El año en Hollywood empezó y terminó con musicales: de La La Land a El gran showman, el género tuvo una presencia modesta pero significativa en dos películas que, como suele suceder, comentan a su modo el mundo del espectáculo. Pero si en La La Land el protagonista (Ryan Gosling) era un músico de jazz que se lamentaba por la vulgarización de los lugares dedicados a la música en una Los Angeles ganada por el sinsentido comercial, el de El gran showman es el sinsentido comercial en su encarnación más pura: P. T. Barnum (Hugh Jackman), el autoproclamado inventor del show bussiness y fundador del que fue el circo más grande del mundo. El gran showman sigue los pasos de un Barnum imaginado y filtrado por el pop de buenas intenciones del siglo XXI y sus letras de autoayuda, desde que es el sufrido hijo de un sastre con ninguna perspectiva económica -pero grandes sueños, eso sí- hasta que se convierte en una especie de celebridad, amada y odiada pero justificada en todo caso por los bolsillos llenos de dinero.
Canción a canción, la película parecería soñar con Moulin Rouge (2001) de Baz Luhrmann pero en un sueño pesado, indigesto, con dificultades para lograr un movimiento fluido de cámaras durante los musicales y poca noción de cómo filmar a los coloridos grupos humanos del mundo circense. En ese sentido, El gran showman cae en esa extraña categoría de las películas que no son tanto malas sino, ante todo, profundamente feas: hay algo de cartón en buena parte de los escenarios, pero no es el cartón artesanal y que denota el amor por el trabajo con materiales humildes sino más bien el cartón pretencioso que decora los musicales durante la entrega de los Oscar. Todo, el encanto posado e insoportable de las hijas y la esposa (Michelle Williams, esposa otra vez) del protagonista, el romance de los esposos entre sábanas colgadas en una terraza, la reiteración machacona, sin matices, de la idea de seguir los propios sueños, y la presentación de un pequeño mundo circense donde el público paga para dar rienda suelta a la crueldad, pero que la película presenta como el lugar de empoderamiento y visibilidad de los que son distintos, conforma un menjunje que resume lo peor de nuestro siglo, incluido el espectáculo que se autojustifica pero en lugar de solo deslumbrar o entretener no puede parar de gritar eslogans de superación personal a los cuatro vientos.

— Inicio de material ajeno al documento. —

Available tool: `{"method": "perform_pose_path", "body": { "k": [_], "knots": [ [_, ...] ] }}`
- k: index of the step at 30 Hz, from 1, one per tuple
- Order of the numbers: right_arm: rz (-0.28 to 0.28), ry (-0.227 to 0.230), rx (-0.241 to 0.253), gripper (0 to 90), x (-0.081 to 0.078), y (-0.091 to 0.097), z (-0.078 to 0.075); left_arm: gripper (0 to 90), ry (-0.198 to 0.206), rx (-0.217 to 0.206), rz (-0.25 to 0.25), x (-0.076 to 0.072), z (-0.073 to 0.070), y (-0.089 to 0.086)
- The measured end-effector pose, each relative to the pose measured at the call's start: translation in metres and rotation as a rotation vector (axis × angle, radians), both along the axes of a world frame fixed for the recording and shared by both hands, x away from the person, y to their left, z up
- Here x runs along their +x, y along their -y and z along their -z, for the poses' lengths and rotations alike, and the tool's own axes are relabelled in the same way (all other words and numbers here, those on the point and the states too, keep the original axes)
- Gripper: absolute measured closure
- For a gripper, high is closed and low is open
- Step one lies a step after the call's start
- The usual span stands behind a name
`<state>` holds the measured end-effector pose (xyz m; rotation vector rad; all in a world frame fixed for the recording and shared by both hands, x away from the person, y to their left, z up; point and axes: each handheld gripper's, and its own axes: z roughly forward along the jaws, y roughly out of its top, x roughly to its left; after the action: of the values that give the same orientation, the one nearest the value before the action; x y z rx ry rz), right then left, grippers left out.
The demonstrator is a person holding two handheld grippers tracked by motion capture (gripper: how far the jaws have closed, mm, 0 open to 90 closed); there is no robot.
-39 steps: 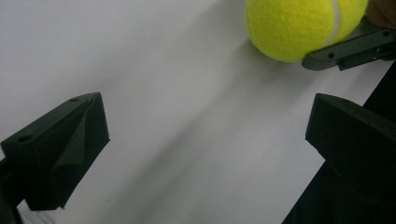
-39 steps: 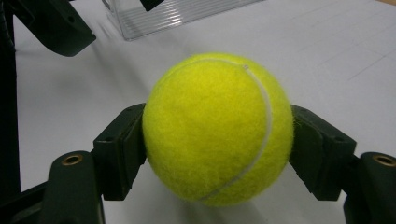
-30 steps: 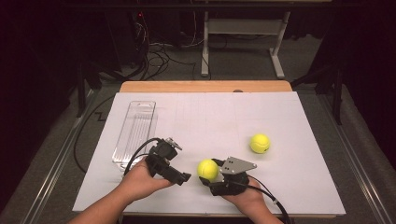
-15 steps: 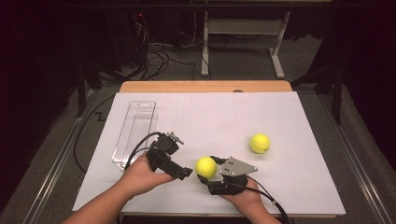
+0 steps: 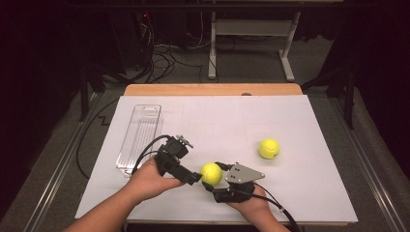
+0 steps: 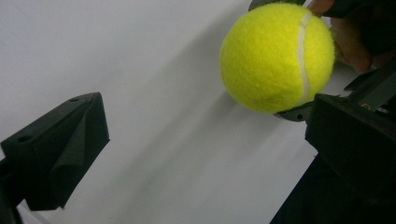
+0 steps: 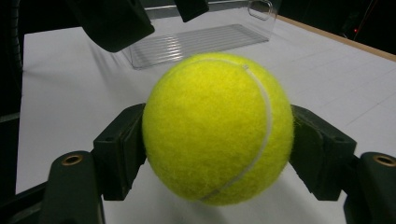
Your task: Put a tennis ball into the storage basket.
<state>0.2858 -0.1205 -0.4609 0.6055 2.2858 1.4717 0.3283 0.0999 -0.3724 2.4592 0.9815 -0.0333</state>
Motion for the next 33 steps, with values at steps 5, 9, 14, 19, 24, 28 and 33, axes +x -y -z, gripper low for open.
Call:
{"method": "perform_pose_path", "body": {
  "k": [5, 9, 14, 19, 24, 28, 33],
  "knots": [
    [-0.003, 0.001, -0.001, 27.1, -0.001, -0.001, 0.0, 0.6, -0.002, 0.002, 0.009, 0.001, 0.001, 0.006],
    [-0.006, 0.002, -0.003, 27.2, -0.001, -0.001, 0.0, 0.6, -0.01, -0.002, 0.017, 0.001, 0.0, 0.011],
    [-0.009, 0.0, -0.003, 27.1, -0.002, -0.002, 0.0, 0.6, -0.024, -0.009, 0.022, 0.002, 0.001, 0.018],
    [-0.01, 0.001, -0.003, 27.1, -0.002, -0.002, 0.0, 0.6, -0.025, 0.004, 0.03, 0.003, 0.003, 0.023],
    [-0.009, 0.004, 0.002, 27.1, -0.002, -0.002, 0.0, 0.6, -0.03, 0.004, 0.031, 0.005, 0.005, 0.026],
    [-0.009, 0.004, 0.002, 27.1, -0.002, -0.003, -0.001, 0.6, -0.038, -0.004, 0.035, 0.005, 0.005, 0.028],
    [-0.007, 0.005, 0.002, 27.1, -0.001, -0.003, -0.001, 0.6, -0.039, -0.012, 0.035, 0.005, 0.003, 0.031]
  ]
}}
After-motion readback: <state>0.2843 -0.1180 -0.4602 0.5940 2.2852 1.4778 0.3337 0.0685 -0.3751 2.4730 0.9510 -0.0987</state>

En este punto, El gran showman apela a un público candoroso que se pueda emocionar con el enano o la mujer barbuda que aman a Barnum porque les dio la oportunidad de salir del rincón vergonzoso donde agonizaban y tener un trabajo, una vida. El fundador del circo, el visionario, se presenta como un héroe; salir de pobre, formar una familia encantadora y llenarse de plata gracias a la fe en los propios sueños son el sustento de un tipo de figura indiscutible, que cumplió con el noble fin de hacer felices a las masas con un entretenimiento más sincero y democrático que los elitistas teatro y ópera burgueses. El gran showman, al mismo tiempo, es la historia de un varón, y del tipo de aventura que los varones tienen. Al costado, rubia, impecable y dulce, está la esposa, esa Michelle Williams sufrida que tanto recuerda a la esposa que interpretó Elizabeth Shue recientemente en La batalla de los sexos: por un lado está el hombre aventurero, osado, que se arriesga en el juego o en los negocios y tiene su principal interés en la actividad que lo atrae; por otro está la esposa, sabia, silenciosa, fiel, que lo acompaña a lo largo de sus tribulaciones y a la que nunca le pasará nada que no sea un efecto secundario de lo que vive el marido. Si ella se cansa quizás lo deje, como en La batalla de los sexos; si es paciente y espera, tendrá la recompensa del pecador arrepentido que vuelve a ella como a un Dios misericordioso que solo se convoca en los momentos de desesperación. Ella, igual que la mujer albina, el hombre tatuado, los siameses y demás integrantes del circo, encuentra su lugar y su sentido a la sombra del genio, el maestro de ceremonias.